A series of six cyanide-bridged heterobimetallic complexes including {[M(L)₂]₂[Mn(TPP)]}[Mn(TPP)(MeOH)₂]·xH₂O·yMeOH {L = 1,2-bis(pyridine-2-carboxamido)-4-methylbenzenate (bpb²⁻), M = Cr (1), Co (2); L = 1,2-bis(pyridine-2-carboxamido)benzenate (bpmb²⁻), M = Cr (3), Co (4); TPP = meso-tetra(phenyl)porphyrin} and {[M(bpb)(CN)₂][Mn(TClPP)(MeOH)]}·xH₂O·yMeOH {M = Cr (5), Co (6), TClPP = meso-tetra(4-chlorophenyl)porphyrin} were designed and synthesized with two manganese(III)–porphyrin compounds and four pyridinecarboxamide dicyanidemetalates as building blocks. X-ray diffraction analysis reveals that compounds 1–4 containing the [Mn(TPP)]⁺ ion connect two dicyanide-containing [M(L)(CN)₂]⁻ anions to form the anionic trinuclear sandwich-like M^III–Mn^III–M^III molecular moiety with the one [Mn(TPP)(CH₃OH)₂]⁺ segment as a balance cation. The M^III–Mn^III complexes 5 and 6 show a dinuclear molecular conformation comprised of [M(bpb)(CN)₂]⁻ and [Mn(TClPP)(MeOH)]⁺ ions bridged by one cyanide group linking the Mn^III ion.
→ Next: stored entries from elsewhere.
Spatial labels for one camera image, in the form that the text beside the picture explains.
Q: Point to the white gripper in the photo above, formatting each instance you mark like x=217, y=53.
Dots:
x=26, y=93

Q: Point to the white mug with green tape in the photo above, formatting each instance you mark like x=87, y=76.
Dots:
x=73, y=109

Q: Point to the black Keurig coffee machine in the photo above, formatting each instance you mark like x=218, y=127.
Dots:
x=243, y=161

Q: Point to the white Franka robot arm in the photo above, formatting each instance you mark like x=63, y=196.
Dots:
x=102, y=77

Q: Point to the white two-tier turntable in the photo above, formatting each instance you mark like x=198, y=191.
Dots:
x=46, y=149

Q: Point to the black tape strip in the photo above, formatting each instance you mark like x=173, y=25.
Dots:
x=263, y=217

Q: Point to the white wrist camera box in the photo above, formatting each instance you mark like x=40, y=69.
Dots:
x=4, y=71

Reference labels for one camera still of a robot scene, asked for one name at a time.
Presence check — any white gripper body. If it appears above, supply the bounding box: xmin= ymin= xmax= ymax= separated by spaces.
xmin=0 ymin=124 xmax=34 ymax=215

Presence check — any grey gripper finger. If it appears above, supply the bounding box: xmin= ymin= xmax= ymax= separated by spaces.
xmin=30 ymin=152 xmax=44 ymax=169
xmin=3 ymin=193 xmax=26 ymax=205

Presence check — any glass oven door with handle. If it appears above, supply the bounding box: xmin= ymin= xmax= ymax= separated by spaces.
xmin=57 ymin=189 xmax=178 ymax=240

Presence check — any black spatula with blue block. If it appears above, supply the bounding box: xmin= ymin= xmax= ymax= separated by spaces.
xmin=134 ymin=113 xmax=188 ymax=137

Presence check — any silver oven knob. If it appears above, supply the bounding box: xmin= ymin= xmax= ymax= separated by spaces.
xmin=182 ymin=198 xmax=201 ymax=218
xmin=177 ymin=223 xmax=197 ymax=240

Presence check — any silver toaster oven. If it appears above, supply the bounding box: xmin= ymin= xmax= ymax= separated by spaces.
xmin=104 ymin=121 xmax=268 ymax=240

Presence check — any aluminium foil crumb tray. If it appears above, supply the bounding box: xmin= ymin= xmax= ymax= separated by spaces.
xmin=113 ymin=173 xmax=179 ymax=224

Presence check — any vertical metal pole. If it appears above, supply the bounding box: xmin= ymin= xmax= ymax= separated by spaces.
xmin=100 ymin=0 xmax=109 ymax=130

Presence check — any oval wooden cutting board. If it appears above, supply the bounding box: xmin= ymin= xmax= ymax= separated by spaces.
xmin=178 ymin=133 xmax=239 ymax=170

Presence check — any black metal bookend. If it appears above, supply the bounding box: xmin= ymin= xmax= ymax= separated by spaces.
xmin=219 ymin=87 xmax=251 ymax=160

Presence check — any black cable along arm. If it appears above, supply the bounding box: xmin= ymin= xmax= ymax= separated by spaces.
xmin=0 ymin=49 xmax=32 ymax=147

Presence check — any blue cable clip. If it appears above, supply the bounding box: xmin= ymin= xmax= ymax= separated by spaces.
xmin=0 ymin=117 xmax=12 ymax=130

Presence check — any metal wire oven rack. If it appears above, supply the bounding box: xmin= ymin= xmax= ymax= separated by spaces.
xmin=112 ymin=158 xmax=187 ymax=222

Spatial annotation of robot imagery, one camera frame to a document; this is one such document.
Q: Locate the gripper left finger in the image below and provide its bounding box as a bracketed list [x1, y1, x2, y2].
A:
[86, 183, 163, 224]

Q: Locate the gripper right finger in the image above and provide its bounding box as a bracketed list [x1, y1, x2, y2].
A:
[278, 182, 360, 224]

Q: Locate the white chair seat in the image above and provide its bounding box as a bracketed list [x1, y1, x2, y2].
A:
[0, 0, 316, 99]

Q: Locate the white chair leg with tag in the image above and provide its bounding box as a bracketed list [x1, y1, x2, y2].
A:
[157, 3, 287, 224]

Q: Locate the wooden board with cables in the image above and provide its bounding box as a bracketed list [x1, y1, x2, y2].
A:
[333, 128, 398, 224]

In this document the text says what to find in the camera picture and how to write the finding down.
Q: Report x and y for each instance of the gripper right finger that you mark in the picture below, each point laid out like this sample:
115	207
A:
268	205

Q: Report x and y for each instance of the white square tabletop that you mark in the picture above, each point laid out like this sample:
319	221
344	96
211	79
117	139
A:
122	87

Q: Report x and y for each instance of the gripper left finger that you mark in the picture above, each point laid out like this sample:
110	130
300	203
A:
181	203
Investigation of magnetic properties of the cyanide-bridged Cr–Mn complexes reveals the weak antiferromagnetic interaction between Mn^III and Cr^III magnetic centers with J_MnCr = −0.116(2), −0.092(2) and −0.86(2) cm⁻¹ for 1, 3, and 5, respectively.